Re: [PATCH] nvme: Enable acceleration feature of A64FX processor

From: Takao Indoh
Date: Wed Feb 20 2019 - 04:46:46 EST


On Thu, Feb 14, 2019 at 08:44:48PM +0000, Elliott, Robert (Persistent Memory) wrote:
>
>
> > -----Original Message-----
> > From: Linux-nvme [mailto:linux-nvme-bounces@xxxxxxxxxxxxxxxxxxx] On Behalf Of Keith Busch
> > Sent: Tuesday, February 5, 2019 8:39 AM
> > To: Takao Indoh <indou.takao@xxxxxxxxxxx>
> > Cc: Takao Indoh <indou.takao@xxxxxxxxxxxxxx>; sagi@xxxxxxxxxxx; linux-kernel@xxxxxxxxxxxxxxx; linux-
> > nvme@xxxxxxxxxxxxxxxxxxx; axboe@xxxxxx; hch@xxxxxx
> > Subject: Re: [PATCH] nvme: Enable acceleration feature of A64FX processor
> >
> > On Tue, Feb 05, 2019 at 09:56:05PM +0900, Takao Indoh wrote:
> > > On Fri, Feb 01, 2019 at 07:54:14AM -0700, Keith Busch wrote:
> > > > On Fri, Feb 01, 2019 at 09:46:15PM +0900, Takao Indoh wrote:
> > > > > From: Takao Indoh <indou.takao@xxxxxxxxxxx>
> > > > >
> > > > > Fujitsu A64FX processor has a feature to accelerate data transfer of
> > > > > internal bus by relaxed ordering. It is enabled when the bit 56 of dma
> > > > > address is set to 1.
> > > >
> > > > Wait, what? RO is a standard PCIe TLP attribute. Why would we need this?
> > >
> > > I should have explained this patch more carefully.
> > >
> > > Standard PCIe devices can use Relaxed Ordering (RO) by setting Attr
> > > field in the TLP header, however, this mechanism cannot be utilized if
> > > the device does not support RO feature. Fujitsu A64FX processor has an
> > > alternate feature to enable RO in its Root Port by setting the bit 56 of
> > > DMA address.

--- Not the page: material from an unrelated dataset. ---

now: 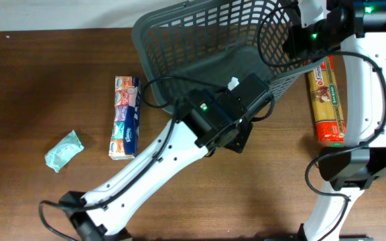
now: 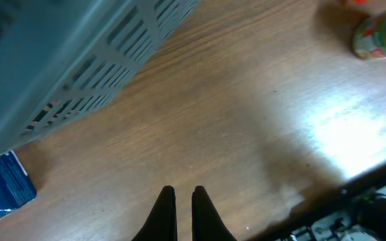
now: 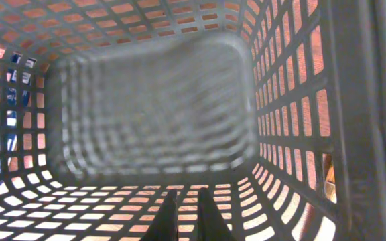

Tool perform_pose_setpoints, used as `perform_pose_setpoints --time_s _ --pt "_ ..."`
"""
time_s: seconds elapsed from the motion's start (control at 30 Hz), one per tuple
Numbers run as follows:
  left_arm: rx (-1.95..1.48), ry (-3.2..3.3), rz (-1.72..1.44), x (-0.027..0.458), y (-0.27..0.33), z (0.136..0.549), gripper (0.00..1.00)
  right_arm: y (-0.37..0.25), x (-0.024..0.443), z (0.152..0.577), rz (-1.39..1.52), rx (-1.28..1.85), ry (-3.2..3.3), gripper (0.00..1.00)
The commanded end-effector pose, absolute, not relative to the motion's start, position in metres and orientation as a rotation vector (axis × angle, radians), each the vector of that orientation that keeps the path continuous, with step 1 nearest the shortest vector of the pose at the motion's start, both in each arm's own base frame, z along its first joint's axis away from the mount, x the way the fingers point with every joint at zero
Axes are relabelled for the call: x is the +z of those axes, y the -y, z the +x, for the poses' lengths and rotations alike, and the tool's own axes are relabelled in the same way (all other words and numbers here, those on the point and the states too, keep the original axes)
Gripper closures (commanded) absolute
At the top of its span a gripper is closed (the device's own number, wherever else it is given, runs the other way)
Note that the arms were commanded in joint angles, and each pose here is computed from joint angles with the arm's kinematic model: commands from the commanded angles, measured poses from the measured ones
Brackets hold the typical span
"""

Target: Pack container

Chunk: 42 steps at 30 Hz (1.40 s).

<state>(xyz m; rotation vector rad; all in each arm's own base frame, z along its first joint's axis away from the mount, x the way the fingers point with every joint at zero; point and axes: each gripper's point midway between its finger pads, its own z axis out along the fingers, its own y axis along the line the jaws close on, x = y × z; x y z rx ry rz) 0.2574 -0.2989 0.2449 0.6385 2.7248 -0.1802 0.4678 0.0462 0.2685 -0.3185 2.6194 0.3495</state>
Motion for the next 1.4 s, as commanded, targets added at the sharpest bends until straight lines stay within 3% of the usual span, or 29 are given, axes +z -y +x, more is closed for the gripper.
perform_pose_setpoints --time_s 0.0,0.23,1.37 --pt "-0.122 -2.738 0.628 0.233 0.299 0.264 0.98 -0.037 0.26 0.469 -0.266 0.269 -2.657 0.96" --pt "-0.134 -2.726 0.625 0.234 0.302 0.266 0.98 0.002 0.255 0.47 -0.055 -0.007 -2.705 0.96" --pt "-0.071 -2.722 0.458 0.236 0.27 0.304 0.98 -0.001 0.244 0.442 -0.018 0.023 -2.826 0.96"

This mechanism enables to utilize RO feature even if the
> > > device does not support standard PCIe RO.
> >
> > I think you're better of just purchasing devices that support the
> > capability per spec rather than with a non-standard work around.
> >
>
> The PCIe and NVMe specifications dosn't standardize a way to tell the device
> when to use RO, which leads to system workarounds like this.
>
> The Enable Relaxed Ordering bit defined by PCIe tells the device when it
> cannot use RO, but doesn't advise when it should or shall use RO.
>
> For SCSI Express (SOP+PQI), we were going to allow specifying these
> on a per-command basis:
> * TLP attributes (No Snoop, Relaxed Ordering, ID-based Ordering)
> * TLP processing hints (Processing Hints and Steering Tags)
>
> to be used by the data transfers for the command. In some systems, one
> setting per queue or per device might suffice. Transactions to the
> queues and doorbells require stronger ordering.
>
> For this workaround:
> * making an extra pass through the SGL to set the address bit is
> inefficient; it should be done as the SGL is created.

Thanks for your comment, do you mean this should be done in
nvme_pci_setup_sgls()/nvme_pci_setup_prps()?

> * why doesn't it support PRP Lists?

This patch does not support PRP because PRP is used for small data and
we cannot get enough performance improvement by this feature. But I can
support PRP to improve performance of the device which is compliant with
NVMe Spec 1.0 or does not support SGL.

> * how does this interact with an iommu, if there is one? Must the
> address with bit 56 also be granted permission, or is that
> stripped off before any iommu comparisons?

The latter. A bit 56 is cleared in Root Port before pass it to iommu.

Thanks,
Takao Indoh